# It's official...I have thyroid cancer



## Mrsatteberry (Aug 30, 2010)

I had a partial thyroidectomy on 5/18 due to a 1.8 cm nodule in the right lobe. A FNA showed the nodule was benign, however, the post-op pathology showed suspicion for cancer. More explained in my original thread here.

Yesterday I called the surgeon to see if my test had come back from Mayo yet. Turns out it had mistakenly been sent to the hospital and never forwarded on to the surgeon's office. This morning, the surgeon told my husband and I that I have follicular variant papillary cancer. He said for a female under 45 years old with a nodule smaller than 3 cm, there is a 90% survival rate. Yeah, that's nice, but I've never had great odds (I had my 5th child 3 years after having my tubes tied...ha ha!)

I still need to call my endo to inform him of the diagnosis and check into his planned course of action for me since the blood work I had done 5 days ago showed my TSH is .22 (0.40-4.0). I've been on 125 mcg Synthroid since 2 days post-op and feel fine. I'm not gaining weight and have a fair amount of energy, so I'm confused by this number. However, I think I remember reading somewhere that docs like to keep your TSH super low if they suspect cancer...is that right?

In addition, (for those who may ask) my T3 Free is 3.65 (1.8-4.2) and Free T4 is 1.55 (0.89-1.76) He also ran lipids and metabolic panels, but said all my numbers were good and to continue as I have been.

I had done my research enough to know that I'm going to have to have other lobe removed, wait 6 weeks and then have an RAI treatment. That's as far as I got, but what little I did see on RAI kind of scares me...people talking about being in the hospital for days and then being in isolation at home? We have a small house with 4 kids, a dog, and 3 cats...how do I isolate myself at home? Our house is just incapable of being set up for something like that being that it's a open floor plan modular.

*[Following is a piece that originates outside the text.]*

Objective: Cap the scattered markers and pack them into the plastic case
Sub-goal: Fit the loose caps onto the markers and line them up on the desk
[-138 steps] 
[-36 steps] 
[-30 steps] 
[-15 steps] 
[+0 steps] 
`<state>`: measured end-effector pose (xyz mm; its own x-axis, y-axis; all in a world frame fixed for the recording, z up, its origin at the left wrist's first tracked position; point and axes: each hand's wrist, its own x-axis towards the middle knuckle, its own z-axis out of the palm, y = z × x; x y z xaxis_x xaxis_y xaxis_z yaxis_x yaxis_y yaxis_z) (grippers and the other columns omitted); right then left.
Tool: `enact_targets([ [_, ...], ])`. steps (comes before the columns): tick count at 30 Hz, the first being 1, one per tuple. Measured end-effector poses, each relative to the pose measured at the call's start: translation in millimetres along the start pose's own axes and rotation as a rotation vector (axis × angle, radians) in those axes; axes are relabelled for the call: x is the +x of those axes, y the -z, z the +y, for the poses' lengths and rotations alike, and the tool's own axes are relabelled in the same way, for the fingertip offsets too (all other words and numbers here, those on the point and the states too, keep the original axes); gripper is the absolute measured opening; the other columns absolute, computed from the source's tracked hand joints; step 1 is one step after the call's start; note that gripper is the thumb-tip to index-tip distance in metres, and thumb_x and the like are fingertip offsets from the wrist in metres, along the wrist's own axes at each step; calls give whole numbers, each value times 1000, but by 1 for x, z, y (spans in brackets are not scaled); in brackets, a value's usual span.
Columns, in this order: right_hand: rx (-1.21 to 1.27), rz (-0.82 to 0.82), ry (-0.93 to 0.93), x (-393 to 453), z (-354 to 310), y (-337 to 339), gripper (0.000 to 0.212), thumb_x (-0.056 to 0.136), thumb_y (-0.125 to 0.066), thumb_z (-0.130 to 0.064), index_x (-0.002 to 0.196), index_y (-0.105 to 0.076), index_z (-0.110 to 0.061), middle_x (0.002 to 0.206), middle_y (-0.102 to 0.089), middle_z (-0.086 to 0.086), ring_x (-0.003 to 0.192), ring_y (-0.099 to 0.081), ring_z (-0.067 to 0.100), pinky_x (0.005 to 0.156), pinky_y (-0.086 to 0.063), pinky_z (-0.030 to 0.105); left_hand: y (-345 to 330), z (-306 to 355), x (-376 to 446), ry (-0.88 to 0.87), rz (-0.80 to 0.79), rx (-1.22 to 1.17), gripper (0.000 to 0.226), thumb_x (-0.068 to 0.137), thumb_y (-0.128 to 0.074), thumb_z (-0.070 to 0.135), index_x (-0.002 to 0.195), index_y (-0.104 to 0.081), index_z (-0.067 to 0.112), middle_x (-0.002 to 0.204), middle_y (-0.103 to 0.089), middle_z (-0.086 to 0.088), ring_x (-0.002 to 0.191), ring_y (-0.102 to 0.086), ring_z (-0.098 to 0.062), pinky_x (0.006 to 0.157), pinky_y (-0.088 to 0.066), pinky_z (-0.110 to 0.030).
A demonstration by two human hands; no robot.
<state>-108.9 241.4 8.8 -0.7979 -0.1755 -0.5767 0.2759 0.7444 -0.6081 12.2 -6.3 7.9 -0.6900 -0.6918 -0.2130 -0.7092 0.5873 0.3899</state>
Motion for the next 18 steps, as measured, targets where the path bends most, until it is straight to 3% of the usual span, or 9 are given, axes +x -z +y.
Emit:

Sorry, I'm just rambling. Still trying to process it all. I know this does not mean the end of my life, but it is still the end of life as I once knew it. My new life will involve tests the rest of my life (even if only every 6-12 months), possibly more treatments in the future... But no worries, I'm not being negative, just realistic. I've always been one to pray and hope for the best, but be prepared for the worst. I know God has this and He will hold me close and hold my hand as I travel this journey.

Thankfully I have this board with lots of awesome people who've been where I am to help me along to.


----------



## Andros (Aug 26, 2009)

Mrsatteberry said:


> I had a partial thyroidectomy on 5/18 due to a 1.8 cm nodule in the right lobe. A FNA showed the nodule was benign, however, the post-op pathology showed suspicion for cancer. More explained in my original thread here.
> 
> Yesterday I called the surgeon to see if my test had come back from Mayo yet. Turns out it had mistakenly been sent to the hospital and never forwarded on to the surgeon's office. This morning, the surgeon told my husband and I that I have follicular variant papillary cancer. He said for a female under 45 years old with a nodule smaller than 3 cm, there is a 90% survival rate. Yeah, that's nice, but I've never had great odds (I had my 5th child 3 years after having my tubes tied...ha ha!)
> 
> ...


Tch!!! I am so sorry to hear this but ever ever so glad you have a team who is going to get that gland out and get you all better. That is the blessing; that we know it! A whole lot better than not knowing.

Yes; God does have this. We are his children and we will gently guide us and hold us near.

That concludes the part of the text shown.